At the core interpretation of the structure malignant melanoma lies the concept of radial and vertical growth. radial growth indicates the tendency of tumor cells to spread horizontally (growth) in the epidermal and superficial dermal layers. Such growth often takes a long time. During its melanoma cells do not yet show the ability to metastasize. There is three varieties of radial growth melanomas: malignant lentigo, surface spread, lentiginous lesions of the mucous membranes and extremities. They are determined by the general composition of growth and the structure of tumor elements in the epidermal layer, as well as by the biological behavior of melanoma. For example, lentigo maligna in the radial growth phase usually occurs on sun-damaged facial skin in older people; it can exist for several decades before suddenly metastasizing. Over time, the radial growth changes to vertical. In the form of an expansively increasing mass, melanoma tissue rushes into the deeper layers of the dermis. In this mass, cells remain at the stage of low differentiation and, as they spread into the reticular layer of the dermis, become smaller and smaller. At the same time, on the basis of the previous phase of flat and radial growth, the formation of tumor node. It is during this period that clones of tumor cells with metastatic potential are formed. The likelihood of metastasis can be predicted by a simple measurement (in millimeters) of the depth of invasion, which is determined by the thickness of the vertical growth zone starting just below the granular layer of the epidermis.

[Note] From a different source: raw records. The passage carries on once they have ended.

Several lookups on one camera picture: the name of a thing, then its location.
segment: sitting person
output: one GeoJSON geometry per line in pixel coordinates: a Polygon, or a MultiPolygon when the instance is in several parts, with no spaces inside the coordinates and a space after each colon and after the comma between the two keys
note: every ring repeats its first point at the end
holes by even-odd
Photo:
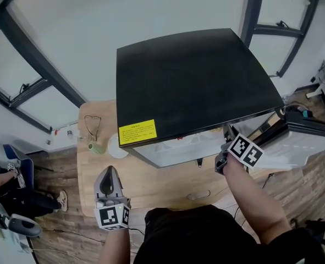
{"type": "MultiPolygon", "coordinates": [[[[135,264],[325,264],[321,244],[304,228],[291,229],[278,201],[259,188],[230,153],[223,174],[261,244],[225,210],[212,205],[185,211],[155,208],[145,217],[144,242],[135,264]]],[[[129,232],[108,232],[99,264],[129,264],[129,232]]]]}
{"type": "Polygon", "coordinates": [[[38,216],[56,212],[59,209],[67,211],[67,194],[60,191],[57,200],[44,196],[28,188],[19,188],[17,169],[0,172],[0,203],[7,214],[18,214],[34,219],[38,216]]]}

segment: wooden floor
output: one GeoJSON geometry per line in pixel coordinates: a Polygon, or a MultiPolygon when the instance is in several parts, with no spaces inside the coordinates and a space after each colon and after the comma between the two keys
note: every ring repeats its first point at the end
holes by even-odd
{"type": "MultiPolygon", "coordinates": [[[[320,96],[308,101],[305,93],[308,91],[296,93],[288,99],[288,102],[298,101],[307,105],[316,118],[325,121],[325,106],[320,96]]],[[[85,217],[81,213],[76,150],[50,155],[41,153],[34,155],[33,159],[36,165],[54,170],[54,172],[35,172],[35,183],[38,188],[55,195],[64,189],[68,194],[68,212],[59,211],[37,219],[43,230],[65,230],[95,239],[72,233],[43,232],[39,238],[32,239],[34,249],[39,249],[35,251],[39,263],[97,263],[106,233],[98,228],[94,218],[85,217]],[[72,254],[82,261],[51,250],[72,254]]],[[[257,182],[263,186],[264,180],[257,182]]],[[[289,219],[297,218],[299,221],[325,219],[325,154],[320,153],[311,157],[305,167],[276,173],[266,184],[265,190],[279,200],[289,219]]],[[[232,195],[222,198],[216,206],[225,208],[233,215],[238,208],[232,195]]],[[[132,210],[130,227],[144,230],[144,216],[147,211],[148,209],[132,210]]],[[[245,230],[252,233],[247,223],[244,223],[240,211],[237,212],[236,220],[244,224],[245,230]]],[[[131,261],[134,260],[142,240],[143,236],[139,232],[131,231],[131,261]]]]}

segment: cable
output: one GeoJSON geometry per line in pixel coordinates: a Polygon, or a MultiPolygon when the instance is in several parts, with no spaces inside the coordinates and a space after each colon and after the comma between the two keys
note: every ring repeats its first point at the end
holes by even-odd
{"type": "Polygon", "coordinates": [[[80,259],[80,258],[78,258],[78,257],[76,257],[76,256],[74,256],[73,254],[69,254],[69,253],[67,253],[67,252],[64,252],[64,251],[60,251],[60,250],[56,250],[56,249],[31,249],[31,250],[48,250],[48,251],[56,251],[56,252],[61,252],[61,253],[63,253],[63,254],[67,254],[67,255],[69,255],[69,256],[72,256],[72,257],[74,257],[74,258],[76,258],[76,259],[78,259],[78,260],[80,260],[81,262],[83,262],[83,263],[85,263],[85,264],[88,264],[87,262],[85,262],[84,260],[82,260],[82,259],[80,259]]]}
{"type": "MultiPolygon", "coordinates": [[[[318,79],[322,84],[325,84],[325,82],[323,82],[320,78],[320,71],[319,71],[318,79]]],[[[323,79],[325,80],[325,69],[323,69],[323,79]]]]}
{"type": "Polygon", "coordinates": [[[289,28],[289,26],[288,26],[288,24],[286,24],[284,21],[280,21],[279,23],[276,23],[277,24],[277,26],[280,26],[280,27],[284,27],[284,26],[286,26],[287,28],[289,28]]]}
{"type": "Polygon", "coordinates": [[[84,238],[87,238],[87,239],[90,239],[90,240],[94,240],[94,241],[97,241],[98,243],[105,243],[104,241],[102,240],[96,240],[96,239],[93,239],[93,238],[89,238],[88,236],[85,236],[85,235],[82,235],[82,234],[79,234],[79,233],[76,233],[76,232],[70,232],[70,231],[64,231],[64,230],[58,230],[58,229],[55,229],[55,230],[43,230],[43,232],[54,232],[54,233],[69,233],[69,234],[75,234],[75,235],[79,235],[79,236],[82,236],[84,238]]]}
{"type": "Polygon", "coordinates": [[[286,110],[287,110],[287,108],[288,108],[288,107],[292,107],[292,106],[302,107],[303,109],[306,109],[307,111],[310,111],[310,109],[309,109],[306,105],[304,105],[304,104],[302,104],[302,103],[300,103],[300,102],[292,102],[292,103],[290,103],[290,104],[284,106],[284,108],[283,108],[284,114],[286,114],[286,110]]]}
{"type": "Polygon", "coordinates": [[[90,133],[90,135],[91,136],[93,136],[94,138],[95,138],[95,141],[97,141],[97,133],[98,133],[98,130],[99,130],[99,128],[100,128],[100,124],[101,124],[101,117],[97,117],[97,116],[91,116],[91,115],[86,115],[86,116],[84,116],[84,122],[85,122],[85,126],[86,126],[86,130],[90,133]],[[89,131],[89,128],[87,127],[87,124],[86,124],[86,118],[87,117],[90,117],[90,118],[92,118],[92,119],[100,119],[100,121],[98,122],[98,127],[97,127],[97,129],[96,129],[96,133],[95,133],[95,135],[92,133],[92,132],[90,132],[89,131]]]}
{"type": "Polygon", "coordinates": [[[20,89],[19,89],[19,95],[22,94],[22,89],[23,89],[23,92],[25,91],[25,89],[27,89],[29,87],[29,83],[27,84],[22,84],[20,89]]]}
{"type": "Polygon", "coordinates": [[[139,231],[143,236],[145,236],[145,234],[143,233],[143,231],[139,230],[139,229],[135,229],[135,228],[128,228],[130,230],[134,230],[134,231],[139,231]]]}
{"type": "Polygon", "coordinates": [[[233,219],[235,219],[235,216],[237,215],[238,210],[239,210],[239,206],[238,206],[237,210],[236,210],[235,213],[234,213],[234,217],[233,217],[233,219]]]}
{"type": "MultiPolygon", "coordinates": [[[[267,176],[267,178],[266,178],[266,180],[265,180],[265,183],[263,184],[262,188],[265,188],[267,182],[269,181],[269,179],[270,179],[273,175],[274,175],[274,173],[270,173],[270,174],[267,176]]],[[[233,217],[233,219],[235,219],[235,216],[237,215],[238,210],[239,210],[239,206],[238,206],[237,210],[236,210],[235,213],[234,213],[234,217],[233,217]]]]}
{"type": "MultiPolygon", "coordinates": [[[[139,230],[139,229],[135,229],[135,228],[129,228],[130,230],[137,230],[139,231],[143,236],[145,236],[145,234],[139,230]]],[[[54,233],[70,233],[70,234],[75,234],[75,235],[79,235],[81,237],[84,237],[84,238],[87,238],[87,239],[90,239],[90,240],[94,240],[94,241],[97,241],[98,243],[105,243],[104,241],[102,240],[96,240],[96,239],[93,239],[93,238],[89,238],[88,236],[85,236],[85,235],[82,235],[82,234],[78,234],[78,233],[75,233],[75,232],[70,232],[70,231],[64,231],[64,230],[58,230],[58,229],[55,229],[55,230],[43,230],[43,232],[54,232],[54,233]]],[[[52,250],[52,249],[33,249],[33,250],[52,250]]]]}
{"type": "Polygon", "coordinates": [[[23,189],[23,188],[15,188],[15,189],[8,190],[7,193],[1,195],[0,197],[6,196],[6,194],[8,194],[10,191],[19,190],[19,189],[23,189]]]}

As a rule, melanoma cells are much larger than the elements of the nevus. They have large nuclei with irregular contours and marginally (under the nuclear membrane) located chromatin, as well as well-defined eosinophilic nucleoli. These cells either form solid nests or grow in small groups or singly. All this occurs in all layers of the epidermis or in the dermis. As with other malignant tumors, it is important to note not only the degree of histological differentiation of tumor nests and complexes, but also the presence of melanin and the depth of invasion. important predictive indicators it is customary to consider the number of mitotic figures detected among tumor cells, the level of lymphocytic infiltration of the stroma and parenchymal neoplasm complexes.